The Pacific Room cleverly weaves past and present together in a dual yet seamless story that tells the story of Robert Louis Stevenson, and his time in Samoa, where he was known as Tusitala, the teller of tales, in the place where he chose to live out his final days. Crossing between Stevenson and the people who make up his life, and the modern day art historian, Lewis Wakefield, and a woman, Teuila, as well as the sprit of Stevenson’s servant boy, Sosimo, the story slowly unfolds as the characters and their stories begin quite separately but eventually start to weave together, and form a story that has an interesting premise written in an intriguing style.

Throughout, Stevenson is referred to as “the Scottish writer” in prose, and when he is spoken to or about in his times, as Tusitala, and this suits the mysterious mood of the novel, and thought it took some getting used to, as well as double checking the back a few times, it is an effective way of giving the well-known author a new identity – a descriptive one, and one that I had not known about until this book, and possibly one that not many people may know about. The Pacific Room deals with the fall out of Lewis’s bi-polar and the aftermath of an episode, and how he dealt with losing his entire family in one go, and how that has affected the rest of his life. However, I did not feel that this defined Lewis wholly – it is a part of who he is, and the flashbacks that slowly emerged throughout the novel, and finally answered the questions that had been lingering since page one. Though i found not all my questions where answered – if Lewis and his brother were twins, I wondered why they’d both not stayed for their final exams, or why only one had gone on holiday with their parents?

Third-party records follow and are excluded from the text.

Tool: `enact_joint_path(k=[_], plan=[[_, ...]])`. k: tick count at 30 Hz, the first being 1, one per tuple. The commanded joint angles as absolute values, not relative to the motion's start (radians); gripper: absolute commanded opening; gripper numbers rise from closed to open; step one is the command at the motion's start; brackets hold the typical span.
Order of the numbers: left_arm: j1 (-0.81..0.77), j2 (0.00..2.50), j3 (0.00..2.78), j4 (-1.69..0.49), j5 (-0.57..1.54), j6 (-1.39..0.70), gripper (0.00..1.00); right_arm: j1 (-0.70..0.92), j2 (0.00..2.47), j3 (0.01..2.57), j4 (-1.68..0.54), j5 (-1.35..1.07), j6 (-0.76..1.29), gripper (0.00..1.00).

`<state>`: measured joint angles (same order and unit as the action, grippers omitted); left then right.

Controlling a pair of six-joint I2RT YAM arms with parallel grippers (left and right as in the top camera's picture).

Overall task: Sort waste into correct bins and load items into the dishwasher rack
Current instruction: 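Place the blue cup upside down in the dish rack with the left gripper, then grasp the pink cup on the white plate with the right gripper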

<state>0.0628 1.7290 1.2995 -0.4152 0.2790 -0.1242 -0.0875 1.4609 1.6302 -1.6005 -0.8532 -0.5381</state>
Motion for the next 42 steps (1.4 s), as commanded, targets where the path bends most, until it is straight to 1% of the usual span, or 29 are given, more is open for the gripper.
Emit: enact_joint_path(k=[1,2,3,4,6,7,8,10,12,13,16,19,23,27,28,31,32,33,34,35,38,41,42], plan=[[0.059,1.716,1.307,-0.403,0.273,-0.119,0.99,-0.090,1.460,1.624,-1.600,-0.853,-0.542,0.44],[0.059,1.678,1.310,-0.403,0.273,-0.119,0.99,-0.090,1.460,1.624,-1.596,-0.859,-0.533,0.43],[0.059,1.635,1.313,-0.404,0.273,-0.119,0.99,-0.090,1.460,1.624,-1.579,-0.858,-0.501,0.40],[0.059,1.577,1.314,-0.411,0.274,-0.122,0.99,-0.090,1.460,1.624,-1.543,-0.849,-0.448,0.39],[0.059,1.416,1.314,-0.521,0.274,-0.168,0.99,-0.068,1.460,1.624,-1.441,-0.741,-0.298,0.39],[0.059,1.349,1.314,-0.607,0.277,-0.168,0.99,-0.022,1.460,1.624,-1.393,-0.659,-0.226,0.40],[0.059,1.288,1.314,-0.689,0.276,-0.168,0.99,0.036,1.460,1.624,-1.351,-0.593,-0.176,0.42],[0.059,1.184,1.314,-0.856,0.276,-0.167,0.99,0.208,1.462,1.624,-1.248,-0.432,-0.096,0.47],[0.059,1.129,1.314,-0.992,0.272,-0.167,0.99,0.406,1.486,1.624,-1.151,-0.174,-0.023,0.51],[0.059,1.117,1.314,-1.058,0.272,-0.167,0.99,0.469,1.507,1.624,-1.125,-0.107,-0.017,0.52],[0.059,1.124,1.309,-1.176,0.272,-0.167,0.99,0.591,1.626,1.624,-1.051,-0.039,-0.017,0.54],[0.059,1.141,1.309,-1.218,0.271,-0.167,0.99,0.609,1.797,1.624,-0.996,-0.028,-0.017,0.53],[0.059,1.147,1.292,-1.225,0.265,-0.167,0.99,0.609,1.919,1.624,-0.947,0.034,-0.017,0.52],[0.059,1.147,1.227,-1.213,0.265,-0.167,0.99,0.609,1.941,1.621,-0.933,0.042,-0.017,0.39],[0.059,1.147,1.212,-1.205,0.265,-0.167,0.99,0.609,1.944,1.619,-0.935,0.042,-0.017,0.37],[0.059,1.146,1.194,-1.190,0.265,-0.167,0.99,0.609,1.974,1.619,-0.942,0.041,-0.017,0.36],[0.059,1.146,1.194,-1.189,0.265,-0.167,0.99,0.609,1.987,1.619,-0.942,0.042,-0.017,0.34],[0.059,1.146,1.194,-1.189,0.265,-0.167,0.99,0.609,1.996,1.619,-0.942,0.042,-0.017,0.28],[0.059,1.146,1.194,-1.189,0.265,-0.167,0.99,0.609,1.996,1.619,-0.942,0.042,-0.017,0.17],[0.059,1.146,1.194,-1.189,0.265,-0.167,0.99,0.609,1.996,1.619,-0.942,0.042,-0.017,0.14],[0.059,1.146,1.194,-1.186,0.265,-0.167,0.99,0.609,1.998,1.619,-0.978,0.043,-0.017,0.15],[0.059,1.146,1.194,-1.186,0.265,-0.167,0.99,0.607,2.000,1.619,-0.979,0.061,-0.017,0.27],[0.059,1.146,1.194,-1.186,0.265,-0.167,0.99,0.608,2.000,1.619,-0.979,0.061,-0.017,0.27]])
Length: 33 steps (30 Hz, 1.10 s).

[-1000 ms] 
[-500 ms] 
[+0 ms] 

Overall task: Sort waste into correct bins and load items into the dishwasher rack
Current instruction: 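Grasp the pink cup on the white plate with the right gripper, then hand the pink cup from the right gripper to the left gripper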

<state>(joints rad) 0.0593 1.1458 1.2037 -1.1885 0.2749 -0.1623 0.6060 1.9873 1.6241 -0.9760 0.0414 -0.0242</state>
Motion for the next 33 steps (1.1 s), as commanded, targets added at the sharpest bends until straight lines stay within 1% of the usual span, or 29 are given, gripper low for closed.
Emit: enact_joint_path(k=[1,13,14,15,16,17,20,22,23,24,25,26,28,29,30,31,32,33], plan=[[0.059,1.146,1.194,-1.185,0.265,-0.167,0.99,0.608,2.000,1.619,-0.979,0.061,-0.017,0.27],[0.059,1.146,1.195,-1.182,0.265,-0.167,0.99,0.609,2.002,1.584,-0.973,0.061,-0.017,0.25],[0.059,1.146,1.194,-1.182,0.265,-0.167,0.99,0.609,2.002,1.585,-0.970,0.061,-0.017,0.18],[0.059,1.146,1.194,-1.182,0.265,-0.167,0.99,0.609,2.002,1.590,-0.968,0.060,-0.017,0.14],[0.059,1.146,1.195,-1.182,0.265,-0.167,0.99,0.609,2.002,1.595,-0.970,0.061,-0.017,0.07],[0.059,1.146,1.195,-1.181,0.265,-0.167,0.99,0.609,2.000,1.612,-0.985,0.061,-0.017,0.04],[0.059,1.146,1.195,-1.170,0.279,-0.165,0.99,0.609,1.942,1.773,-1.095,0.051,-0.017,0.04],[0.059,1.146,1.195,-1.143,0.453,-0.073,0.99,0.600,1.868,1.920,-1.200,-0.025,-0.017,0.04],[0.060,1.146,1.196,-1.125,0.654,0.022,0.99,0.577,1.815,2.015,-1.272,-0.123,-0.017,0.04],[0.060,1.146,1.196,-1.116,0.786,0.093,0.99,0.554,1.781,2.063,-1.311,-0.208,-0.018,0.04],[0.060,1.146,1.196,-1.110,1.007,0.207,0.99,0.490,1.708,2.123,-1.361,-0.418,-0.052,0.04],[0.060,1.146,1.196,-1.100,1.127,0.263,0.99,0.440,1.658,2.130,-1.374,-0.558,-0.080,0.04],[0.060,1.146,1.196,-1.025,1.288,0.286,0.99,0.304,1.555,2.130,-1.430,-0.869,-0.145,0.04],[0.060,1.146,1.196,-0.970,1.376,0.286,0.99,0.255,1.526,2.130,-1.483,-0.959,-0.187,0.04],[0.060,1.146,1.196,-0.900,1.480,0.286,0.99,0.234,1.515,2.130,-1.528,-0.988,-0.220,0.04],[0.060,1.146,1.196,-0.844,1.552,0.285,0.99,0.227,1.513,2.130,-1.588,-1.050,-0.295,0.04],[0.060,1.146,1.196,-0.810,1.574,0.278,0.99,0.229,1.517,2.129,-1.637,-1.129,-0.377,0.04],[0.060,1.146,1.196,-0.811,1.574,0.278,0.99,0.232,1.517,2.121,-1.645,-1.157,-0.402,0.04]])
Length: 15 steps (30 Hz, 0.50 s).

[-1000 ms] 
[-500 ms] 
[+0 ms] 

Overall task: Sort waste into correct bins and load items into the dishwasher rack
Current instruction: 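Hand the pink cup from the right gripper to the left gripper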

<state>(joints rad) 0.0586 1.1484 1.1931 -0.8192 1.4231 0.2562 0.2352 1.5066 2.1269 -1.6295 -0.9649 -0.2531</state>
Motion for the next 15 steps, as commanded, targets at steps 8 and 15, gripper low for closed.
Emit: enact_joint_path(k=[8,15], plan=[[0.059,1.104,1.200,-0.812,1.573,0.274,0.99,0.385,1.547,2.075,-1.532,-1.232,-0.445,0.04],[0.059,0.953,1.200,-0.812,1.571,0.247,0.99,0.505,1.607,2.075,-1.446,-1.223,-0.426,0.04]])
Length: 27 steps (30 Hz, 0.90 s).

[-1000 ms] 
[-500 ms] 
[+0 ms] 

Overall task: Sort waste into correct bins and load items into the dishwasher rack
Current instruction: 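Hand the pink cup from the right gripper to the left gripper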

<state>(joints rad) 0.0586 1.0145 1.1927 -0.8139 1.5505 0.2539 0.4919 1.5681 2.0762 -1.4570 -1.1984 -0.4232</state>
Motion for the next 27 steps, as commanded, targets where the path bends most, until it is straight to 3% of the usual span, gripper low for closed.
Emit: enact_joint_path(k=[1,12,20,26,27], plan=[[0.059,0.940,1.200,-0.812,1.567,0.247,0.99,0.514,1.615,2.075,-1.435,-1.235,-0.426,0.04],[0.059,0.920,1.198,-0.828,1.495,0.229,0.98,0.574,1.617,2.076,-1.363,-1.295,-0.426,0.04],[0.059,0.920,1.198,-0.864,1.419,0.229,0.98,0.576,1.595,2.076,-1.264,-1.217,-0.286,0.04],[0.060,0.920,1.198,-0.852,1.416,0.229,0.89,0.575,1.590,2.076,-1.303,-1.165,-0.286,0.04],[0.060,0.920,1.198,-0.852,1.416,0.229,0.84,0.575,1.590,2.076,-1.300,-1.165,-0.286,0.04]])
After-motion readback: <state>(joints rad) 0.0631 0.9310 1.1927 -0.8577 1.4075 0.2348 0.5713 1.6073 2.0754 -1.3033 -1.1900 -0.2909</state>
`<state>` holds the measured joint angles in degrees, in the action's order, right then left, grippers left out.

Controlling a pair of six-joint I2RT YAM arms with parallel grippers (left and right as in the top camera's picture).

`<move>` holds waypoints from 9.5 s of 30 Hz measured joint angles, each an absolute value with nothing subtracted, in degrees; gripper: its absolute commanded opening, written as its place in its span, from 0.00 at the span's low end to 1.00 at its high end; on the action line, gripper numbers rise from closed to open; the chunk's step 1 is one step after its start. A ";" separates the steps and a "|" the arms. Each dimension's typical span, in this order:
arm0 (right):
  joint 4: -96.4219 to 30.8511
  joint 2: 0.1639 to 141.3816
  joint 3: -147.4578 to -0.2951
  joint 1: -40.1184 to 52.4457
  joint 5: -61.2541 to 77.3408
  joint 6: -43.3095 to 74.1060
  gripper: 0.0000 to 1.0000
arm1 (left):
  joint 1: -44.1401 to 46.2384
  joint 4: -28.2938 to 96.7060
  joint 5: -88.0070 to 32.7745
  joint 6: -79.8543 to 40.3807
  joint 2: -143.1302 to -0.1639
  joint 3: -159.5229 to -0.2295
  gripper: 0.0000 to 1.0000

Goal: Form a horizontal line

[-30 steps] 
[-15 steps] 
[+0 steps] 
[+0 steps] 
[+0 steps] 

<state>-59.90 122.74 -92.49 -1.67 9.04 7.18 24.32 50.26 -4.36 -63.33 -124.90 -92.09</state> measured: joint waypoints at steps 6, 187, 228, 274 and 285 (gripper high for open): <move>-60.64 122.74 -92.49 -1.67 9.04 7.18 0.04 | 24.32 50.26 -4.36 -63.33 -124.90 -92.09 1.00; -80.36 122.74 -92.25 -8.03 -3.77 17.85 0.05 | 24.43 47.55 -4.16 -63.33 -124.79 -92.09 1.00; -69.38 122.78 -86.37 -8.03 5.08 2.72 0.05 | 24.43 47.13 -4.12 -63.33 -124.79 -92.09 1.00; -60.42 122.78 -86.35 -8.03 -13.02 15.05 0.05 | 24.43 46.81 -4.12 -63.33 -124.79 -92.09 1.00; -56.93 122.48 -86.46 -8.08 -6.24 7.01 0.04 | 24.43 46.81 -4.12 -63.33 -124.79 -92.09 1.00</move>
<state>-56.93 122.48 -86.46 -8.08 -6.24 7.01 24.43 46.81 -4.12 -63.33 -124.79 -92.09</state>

I would classify this as a literary novel, more about character than plot, and Samoa was a character in itself, ensuring that the nation had a voice as much as the other characters did, and as a character, Samoa shines through the past and present, and acts as a soothing antidote to the stresses that Lewis and Stevenson go through in their respective lives and times, and it became clear to me why they chose Samoa as their respective resting places and convalescence places. It is a relaxed place, where life isn’t rushed – unlike the opening scene in The Mitchell Library of the University of Sydney, where I could feel the pressure and anxiety Lewis felt as things didn’t go the way he wanted them to.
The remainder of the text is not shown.